Charles Louis de Secondat, barón de Montesquieu, filósofo y jurista francés cuya aportación en 1748, es de elogio monumental, que no se puede concebir su obra denominada: “El Espíritu de las leyes” sin el contexto del movimiento intelectual y cultural conocido como la -ilustración-, siendo precisamente en ella donde establece la división de poderes, como forma de estructura organizativa de los estados, basada en el sabio reparto de los poderes de decisión y control en tres ámbitos: el legislativo, el ejecutivo y el judicial. Es decir, independencia y equilibrio para un mejor desempeño del Estado moderno.
A partir de entonces han venido a fortalecerse las democracias de todos aquellos países con probadas garantías constitucionales. Sin embargo, en el caso de México la división de poderes se adoptó a partir de 1824 contra -viento y marea- donde en el escuálido Estado han sobrevivido cinco constituciones en medio de golpes de Estado, revoluciones, motines, invasiones de potencias extranjeras. Sin dejar en el olvido un efímero imperio, gobiernos autócratas y una dictadura.

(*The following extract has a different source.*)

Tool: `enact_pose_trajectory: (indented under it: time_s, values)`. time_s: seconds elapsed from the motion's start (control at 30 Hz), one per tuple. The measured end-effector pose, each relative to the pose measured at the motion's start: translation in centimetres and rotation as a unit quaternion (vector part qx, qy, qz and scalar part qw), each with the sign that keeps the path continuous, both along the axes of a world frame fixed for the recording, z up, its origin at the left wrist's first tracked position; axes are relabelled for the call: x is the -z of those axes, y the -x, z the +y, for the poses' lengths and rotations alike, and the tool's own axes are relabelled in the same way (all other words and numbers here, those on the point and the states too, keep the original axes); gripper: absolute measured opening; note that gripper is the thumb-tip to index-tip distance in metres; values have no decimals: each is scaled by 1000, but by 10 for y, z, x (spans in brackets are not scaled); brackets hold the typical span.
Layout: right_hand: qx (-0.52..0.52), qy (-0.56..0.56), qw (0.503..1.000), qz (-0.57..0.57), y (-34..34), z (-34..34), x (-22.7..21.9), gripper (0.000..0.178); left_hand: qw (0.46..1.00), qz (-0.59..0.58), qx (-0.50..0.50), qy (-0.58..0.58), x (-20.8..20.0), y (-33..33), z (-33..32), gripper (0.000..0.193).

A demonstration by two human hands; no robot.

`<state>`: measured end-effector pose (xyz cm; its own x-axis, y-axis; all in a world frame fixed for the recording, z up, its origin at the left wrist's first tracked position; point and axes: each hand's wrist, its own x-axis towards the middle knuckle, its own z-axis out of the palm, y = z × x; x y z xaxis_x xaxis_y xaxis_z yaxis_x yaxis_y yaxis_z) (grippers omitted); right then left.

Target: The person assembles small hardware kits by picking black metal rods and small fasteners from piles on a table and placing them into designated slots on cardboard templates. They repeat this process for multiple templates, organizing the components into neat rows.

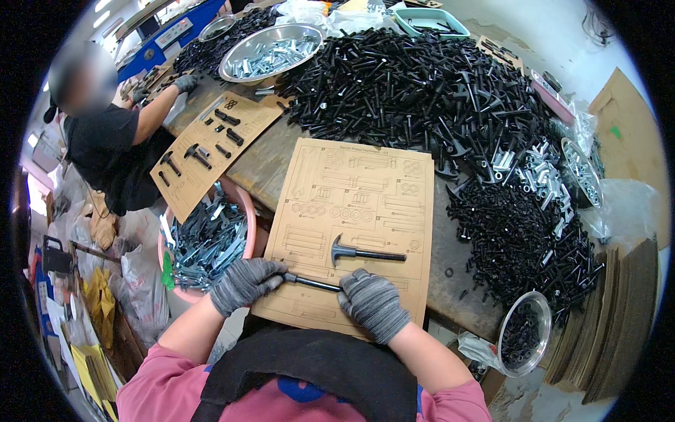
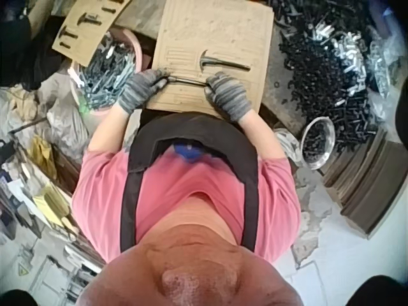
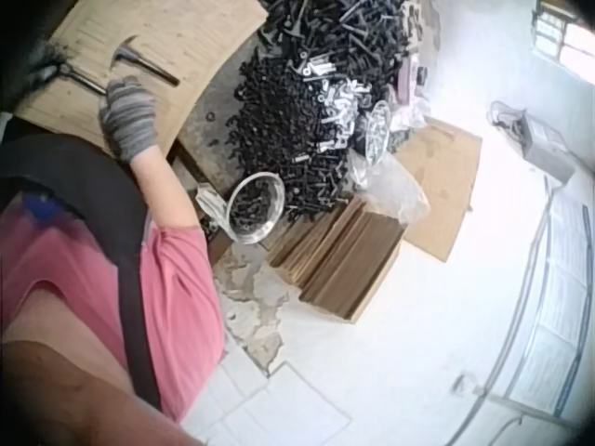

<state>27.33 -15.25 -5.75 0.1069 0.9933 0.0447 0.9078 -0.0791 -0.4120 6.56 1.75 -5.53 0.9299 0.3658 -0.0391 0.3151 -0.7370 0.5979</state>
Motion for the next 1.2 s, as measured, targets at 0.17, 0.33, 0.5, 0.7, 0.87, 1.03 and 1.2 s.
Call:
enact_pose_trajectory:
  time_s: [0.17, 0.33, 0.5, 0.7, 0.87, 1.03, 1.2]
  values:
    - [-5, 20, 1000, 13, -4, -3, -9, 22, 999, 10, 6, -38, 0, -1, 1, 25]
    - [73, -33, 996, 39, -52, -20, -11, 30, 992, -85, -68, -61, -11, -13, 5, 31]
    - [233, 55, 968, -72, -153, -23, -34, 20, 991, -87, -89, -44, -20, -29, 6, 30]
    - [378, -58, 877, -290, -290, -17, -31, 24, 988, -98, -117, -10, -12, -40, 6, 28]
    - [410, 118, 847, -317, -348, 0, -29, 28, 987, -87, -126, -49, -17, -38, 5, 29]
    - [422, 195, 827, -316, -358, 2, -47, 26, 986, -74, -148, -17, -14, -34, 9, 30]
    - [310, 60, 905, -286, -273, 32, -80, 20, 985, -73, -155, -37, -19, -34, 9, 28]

En la época actual cualquiera pensaría que después de la caída del muro de Berlín en 1989, todos aquellos gobiernos dictatoriales irían desapareciendo. Los ejemplos en nuestro continente como Cuba, Nicaragua y Venezuela nos indican todo lo contrario. El último informe de Amnistía Internacional ciñe enfáticamente las condenas sobre las prácticas de los dictadores Canel, Ortega y Maduro respectivamente, vulnerando los más elementales derechos humanos en esos países con alto número de presos políticos, siendo el gobierno de AMLO un destacado aliado, pese hacia donde han conducido sus economías que han obligado a millones a emigrar.
En México pareciera que la suerte está dada. Para Morena como partido dominante ya no hay pasos perdidos ni caminos por recorrer, el clientelismo con recursos públicos funcionó. Para nadie es un secreto que se practicó una elección de Estado que lamentablemente tenemos que respetar. En justicia razonable hay que admitirlo por paradójico que así se aprecie, los gobiernos priistas y panistas con aciertos y errores fueron cavando sus propias tumbas frente al hartazgo de la población.
Se pasaron de la “raya”, por lo que ahora será peor, con la desaparición de los organismos autónomos, la reforma al poder judicial, la inseguridad galopante, el narcotráfico con todos sus tentáculos, la incertidumbre de inversiones extranjeras por falta de garantías, la crisis en los servicios de salud con ausencia de medicamentos, la migración sin control, la rapiña de los funcionarios públicos, la reprobación de la educación según la medición PISA, los compromisos pactados con las dictaduras de Cuba, Nicaragua y Venezuela, las obras faraónicas con un costo superior al 100% de lo planeado, así como la pobreza “real” en la mayor parte del territorio nacional, para finalmente albergar un costal de gravísimos problemas cuya olla de presión en cualquier momento pueden explotar.
Sin duda desde 1824 nuestra clase política en su mayoría ha tenido conductas de oprobio, cuya desvergüenza ni siquiera los sonroja. El eterno problema siempre ha sido la corrupción como norma de calce desde 1837, cuando el gobierno de Anastasio Bustamante otorgó la primera concesión importante de obra pública para la construcción del ferrocarril México a Veracruz al empresario veracruzano y exsecretario de hacienda, Francisco de Arrillaga, hasta el actual gobierno con el mayor peculado de la historia con Segalmex al frente de Ignacio Ovalle Fernández.
Con una Suprema Corte de Justicia, sin autonomía, jueces y magistrados electos “a modo” por elección popular y tómbola, cuando la función esencial de los tribunales es enteramente apolítica, será sin duda un rotundo fracaso, aunque Arturo Saldivar y Ricardo Monreal plenarios eruditos del derecho constitucional que antes sostenían lo contrario, hoy serviles “propaganderos” de esa patraña. La muerte de la herencia del apóstol de la división de poderes Montesquieu, es el principio de un mal presagio que los mexicanos consientes no debemos permitir. Pobre patria herida.